## [Your assignment]
Could you print exactly the lines of the listing below, starting at the line that has "--target power cord" and ending at the line that has "Segment every instance of the power", and only those lines?
+===+
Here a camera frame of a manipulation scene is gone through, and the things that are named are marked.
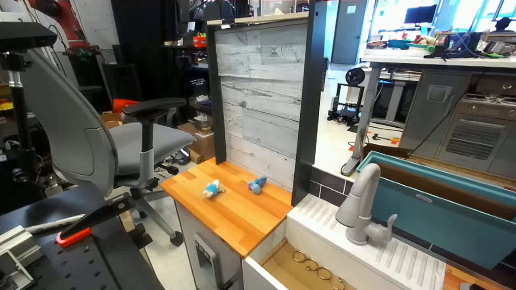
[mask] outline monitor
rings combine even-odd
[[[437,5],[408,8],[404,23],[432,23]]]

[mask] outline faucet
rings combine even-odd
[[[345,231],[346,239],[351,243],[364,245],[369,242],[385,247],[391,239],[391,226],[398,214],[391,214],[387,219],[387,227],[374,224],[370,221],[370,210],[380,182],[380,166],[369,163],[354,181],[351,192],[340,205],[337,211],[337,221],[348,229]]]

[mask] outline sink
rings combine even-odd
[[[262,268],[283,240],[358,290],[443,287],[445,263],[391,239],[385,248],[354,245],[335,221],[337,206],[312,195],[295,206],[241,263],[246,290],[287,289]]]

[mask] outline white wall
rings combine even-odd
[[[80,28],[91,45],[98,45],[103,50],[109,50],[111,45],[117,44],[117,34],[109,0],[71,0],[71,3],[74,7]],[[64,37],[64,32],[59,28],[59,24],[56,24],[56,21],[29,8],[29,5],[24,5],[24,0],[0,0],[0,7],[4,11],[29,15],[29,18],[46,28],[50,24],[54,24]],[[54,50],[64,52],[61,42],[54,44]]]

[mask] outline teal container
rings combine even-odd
+===+
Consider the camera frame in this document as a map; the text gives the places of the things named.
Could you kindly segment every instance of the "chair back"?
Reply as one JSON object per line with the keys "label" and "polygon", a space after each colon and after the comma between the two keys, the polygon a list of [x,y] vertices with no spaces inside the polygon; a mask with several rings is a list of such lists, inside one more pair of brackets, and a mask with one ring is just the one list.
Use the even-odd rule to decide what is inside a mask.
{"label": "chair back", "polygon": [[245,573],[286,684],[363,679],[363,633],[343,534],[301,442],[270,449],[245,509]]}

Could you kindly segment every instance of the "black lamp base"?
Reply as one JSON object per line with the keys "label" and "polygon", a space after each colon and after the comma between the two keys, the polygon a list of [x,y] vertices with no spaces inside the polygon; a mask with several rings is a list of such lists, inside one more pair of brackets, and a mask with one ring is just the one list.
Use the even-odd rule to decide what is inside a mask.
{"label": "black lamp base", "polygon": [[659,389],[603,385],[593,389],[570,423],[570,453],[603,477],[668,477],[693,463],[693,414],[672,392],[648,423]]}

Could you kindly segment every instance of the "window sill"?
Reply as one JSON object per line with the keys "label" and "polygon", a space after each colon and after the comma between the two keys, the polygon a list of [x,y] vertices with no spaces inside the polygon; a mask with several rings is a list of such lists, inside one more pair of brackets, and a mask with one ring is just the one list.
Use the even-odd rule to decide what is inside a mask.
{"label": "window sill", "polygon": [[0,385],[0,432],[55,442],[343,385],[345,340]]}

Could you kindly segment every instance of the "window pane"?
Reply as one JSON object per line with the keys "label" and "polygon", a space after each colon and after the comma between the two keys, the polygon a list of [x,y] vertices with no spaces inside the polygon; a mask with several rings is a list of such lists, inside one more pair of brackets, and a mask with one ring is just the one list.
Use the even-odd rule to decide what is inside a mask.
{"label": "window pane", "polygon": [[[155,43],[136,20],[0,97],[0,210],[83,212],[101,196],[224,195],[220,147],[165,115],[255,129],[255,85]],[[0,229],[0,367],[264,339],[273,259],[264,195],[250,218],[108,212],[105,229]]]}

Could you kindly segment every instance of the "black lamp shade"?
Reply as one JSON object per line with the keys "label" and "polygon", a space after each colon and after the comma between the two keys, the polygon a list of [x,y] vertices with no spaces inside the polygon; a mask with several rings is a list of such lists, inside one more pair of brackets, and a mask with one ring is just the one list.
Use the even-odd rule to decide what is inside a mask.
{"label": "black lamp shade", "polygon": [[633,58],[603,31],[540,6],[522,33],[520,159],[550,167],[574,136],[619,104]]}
+===+
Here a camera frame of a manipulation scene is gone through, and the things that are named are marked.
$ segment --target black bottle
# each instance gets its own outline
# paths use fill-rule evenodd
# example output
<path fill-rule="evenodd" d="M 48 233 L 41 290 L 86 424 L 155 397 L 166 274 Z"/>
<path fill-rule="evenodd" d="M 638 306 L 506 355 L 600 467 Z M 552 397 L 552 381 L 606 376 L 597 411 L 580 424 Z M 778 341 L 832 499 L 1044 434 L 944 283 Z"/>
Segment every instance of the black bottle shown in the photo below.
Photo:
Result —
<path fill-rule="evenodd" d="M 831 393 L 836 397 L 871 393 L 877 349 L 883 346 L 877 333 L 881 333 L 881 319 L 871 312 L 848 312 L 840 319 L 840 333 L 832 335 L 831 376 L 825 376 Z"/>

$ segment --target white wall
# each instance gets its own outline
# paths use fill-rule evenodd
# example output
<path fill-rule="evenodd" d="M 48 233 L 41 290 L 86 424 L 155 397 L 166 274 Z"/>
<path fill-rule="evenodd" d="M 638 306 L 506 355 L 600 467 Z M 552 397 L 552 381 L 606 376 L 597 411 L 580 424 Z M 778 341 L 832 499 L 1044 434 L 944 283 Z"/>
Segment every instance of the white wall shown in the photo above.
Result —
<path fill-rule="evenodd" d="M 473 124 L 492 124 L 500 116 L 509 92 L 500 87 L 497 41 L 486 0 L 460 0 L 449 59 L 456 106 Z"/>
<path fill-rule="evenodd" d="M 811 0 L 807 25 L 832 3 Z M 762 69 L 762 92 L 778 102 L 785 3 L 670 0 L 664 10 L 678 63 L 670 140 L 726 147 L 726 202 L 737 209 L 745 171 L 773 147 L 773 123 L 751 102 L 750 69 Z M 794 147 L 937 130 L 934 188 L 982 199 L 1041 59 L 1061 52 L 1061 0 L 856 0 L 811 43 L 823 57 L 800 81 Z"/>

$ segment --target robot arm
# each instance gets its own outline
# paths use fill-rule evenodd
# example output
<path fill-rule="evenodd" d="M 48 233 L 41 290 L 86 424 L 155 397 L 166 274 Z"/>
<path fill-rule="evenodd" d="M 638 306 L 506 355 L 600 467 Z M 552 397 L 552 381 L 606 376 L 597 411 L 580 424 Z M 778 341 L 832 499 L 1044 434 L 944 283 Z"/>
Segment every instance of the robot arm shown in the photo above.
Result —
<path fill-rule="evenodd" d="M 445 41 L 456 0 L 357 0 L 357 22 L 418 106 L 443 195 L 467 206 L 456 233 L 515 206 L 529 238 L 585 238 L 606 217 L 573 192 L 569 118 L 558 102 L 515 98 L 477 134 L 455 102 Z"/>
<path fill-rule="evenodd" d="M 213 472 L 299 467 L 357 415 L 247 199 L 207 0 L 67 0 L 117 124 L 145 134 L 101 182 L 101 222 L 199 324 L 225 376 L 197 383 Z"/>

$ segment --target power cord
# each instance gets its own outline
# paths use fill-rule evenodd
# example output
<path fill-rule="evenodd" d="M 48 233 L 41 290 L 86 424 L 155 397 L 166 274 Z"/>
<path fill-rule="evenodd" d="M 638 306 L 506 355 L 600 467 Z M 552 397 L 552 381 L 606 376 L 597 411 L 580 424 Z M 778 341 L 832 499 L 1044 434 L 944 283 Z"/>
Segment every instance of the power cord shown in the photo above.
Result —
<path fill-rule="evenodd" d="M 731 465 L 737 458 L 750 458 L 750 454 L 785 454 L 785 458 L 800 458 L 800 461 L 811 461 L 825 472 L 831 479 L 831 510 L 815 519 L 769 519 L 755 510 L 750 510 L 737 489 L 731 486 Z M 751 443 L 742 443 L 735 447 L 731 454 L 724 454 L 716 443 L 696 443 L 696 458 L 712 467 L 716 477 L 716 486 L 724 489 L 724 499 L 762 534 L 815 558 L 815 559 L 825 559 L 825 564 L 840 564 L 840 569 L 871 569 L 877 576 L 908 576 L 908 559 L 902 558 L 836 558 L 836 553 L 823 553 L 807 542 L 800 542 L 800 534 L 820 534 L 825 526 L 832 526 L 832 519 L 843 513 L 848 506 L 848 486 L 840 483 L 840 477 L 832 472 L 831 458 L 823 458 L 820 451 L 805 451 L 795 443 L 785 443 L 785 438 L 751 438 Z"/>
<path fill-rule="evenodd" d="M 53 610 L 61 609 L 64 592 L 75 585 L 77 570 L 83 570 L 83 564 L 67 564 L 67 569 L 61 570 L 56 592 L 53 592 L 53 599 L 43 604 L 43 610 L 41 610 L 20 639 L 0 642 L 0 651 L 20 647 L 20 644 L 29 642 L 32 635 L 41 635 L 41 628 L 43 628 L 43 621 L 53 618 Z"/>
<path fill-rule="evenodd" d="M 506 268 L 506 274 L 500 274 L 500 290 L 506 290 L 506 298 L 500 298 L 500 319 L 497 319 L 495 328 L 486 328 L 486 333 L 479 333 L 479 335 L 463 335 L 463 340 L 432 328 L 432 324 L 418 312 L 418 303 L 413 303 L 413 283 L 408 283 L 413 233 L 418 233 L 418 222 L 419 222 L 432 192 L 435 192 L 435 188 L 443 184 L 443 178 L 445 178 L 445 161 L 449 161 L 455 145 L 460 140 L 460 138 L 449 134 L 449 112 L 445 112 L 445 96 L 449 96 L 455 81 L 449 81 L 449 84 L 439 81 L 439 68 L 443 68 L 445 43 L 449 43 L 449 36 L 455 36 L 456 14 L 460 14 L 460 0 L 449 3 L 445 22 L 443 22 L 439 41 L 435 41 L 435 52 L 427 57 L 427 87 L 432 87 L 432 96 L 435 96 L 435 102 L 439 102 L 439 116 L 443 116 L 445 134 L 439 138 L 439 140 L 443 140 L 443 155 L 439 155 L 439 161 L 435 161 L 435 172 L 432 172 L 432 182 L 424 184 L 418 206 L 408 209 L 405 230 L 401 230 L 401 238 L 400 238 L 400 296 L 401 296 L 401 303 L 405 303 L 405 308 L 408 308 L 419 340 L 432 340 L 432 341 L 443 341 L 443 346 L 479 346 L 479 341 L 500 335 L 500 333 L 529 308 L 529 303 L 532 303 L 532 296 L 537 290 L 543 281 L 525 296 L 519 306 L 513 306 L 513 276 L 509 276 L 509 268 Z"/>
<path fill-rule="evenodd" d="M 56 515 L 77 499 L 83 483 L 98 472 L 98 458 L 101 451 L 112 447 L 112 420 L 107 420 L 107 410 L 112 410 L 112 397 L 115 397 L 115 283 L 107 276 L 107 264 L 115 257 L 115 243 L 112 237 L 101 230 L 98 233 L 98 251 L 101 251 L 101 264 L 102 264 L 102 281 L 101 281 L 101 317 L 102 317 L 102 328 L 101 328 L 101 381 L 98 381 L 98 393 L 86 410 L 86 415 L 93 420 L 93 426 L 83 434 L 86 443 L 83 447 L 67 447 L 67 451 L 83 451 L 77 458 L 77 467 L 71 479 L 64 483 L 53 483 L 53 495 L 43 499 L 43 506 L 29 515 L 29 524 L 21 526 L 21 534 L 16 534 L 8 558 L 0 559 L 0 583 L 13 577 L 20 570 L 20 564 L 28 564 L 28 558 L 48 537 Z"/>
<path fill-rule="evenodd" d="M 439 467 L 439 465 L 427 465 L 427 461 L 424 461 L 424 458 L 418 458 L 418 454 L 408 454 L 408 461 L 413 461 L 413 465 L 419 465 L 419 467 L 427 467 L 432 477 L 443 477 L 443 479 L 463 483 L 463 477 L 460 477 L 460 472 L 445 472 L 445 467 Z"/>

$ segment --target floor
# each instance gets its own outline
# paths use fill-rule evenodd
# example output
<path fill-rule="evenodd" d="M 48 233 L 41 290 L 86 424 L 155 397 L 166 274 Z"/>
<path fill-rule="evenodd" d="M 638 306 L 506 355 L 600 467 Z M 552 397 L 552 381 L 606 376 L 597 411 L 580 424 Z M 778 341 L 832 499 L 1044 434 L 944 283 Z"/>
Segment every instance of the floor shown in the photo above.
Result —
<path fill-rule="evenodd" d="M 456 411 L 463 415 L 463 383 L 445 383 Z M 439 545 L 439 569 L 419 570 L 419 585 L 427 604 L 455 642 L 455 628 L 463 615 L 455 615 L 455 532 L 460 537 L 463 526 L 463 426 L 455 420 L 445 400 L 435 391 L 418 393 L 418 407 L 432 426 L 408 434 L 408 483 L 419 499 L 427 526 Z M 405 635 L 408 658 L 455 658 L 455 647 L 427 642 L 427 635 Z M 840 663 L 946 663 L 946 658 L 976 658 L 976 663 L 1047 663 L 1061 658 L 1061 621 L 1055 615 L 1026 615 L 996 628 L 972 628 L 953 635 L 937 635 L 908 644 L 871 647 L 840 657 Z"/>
+===+
## [Exercise answer]
$ segment --target power cord
# each instance gets its own outline
# paths use fill-rule evenodd
# example output
<path fill-rule="evenodd" d="M 48 233 L 41 290 L 86 424 L 155 397 L 166 274 Z"/>
<path fill-rule="evenodd" d="M 638 306 L 506 355 L 600 467 Z M 552 397 L 552 381 L 606 376 L 597 411 L 580 424 Z M 778 341 L 832 499 L 1044 434 L 944 283 Z"/>
Segment every instance of the power cord shown in the photo above.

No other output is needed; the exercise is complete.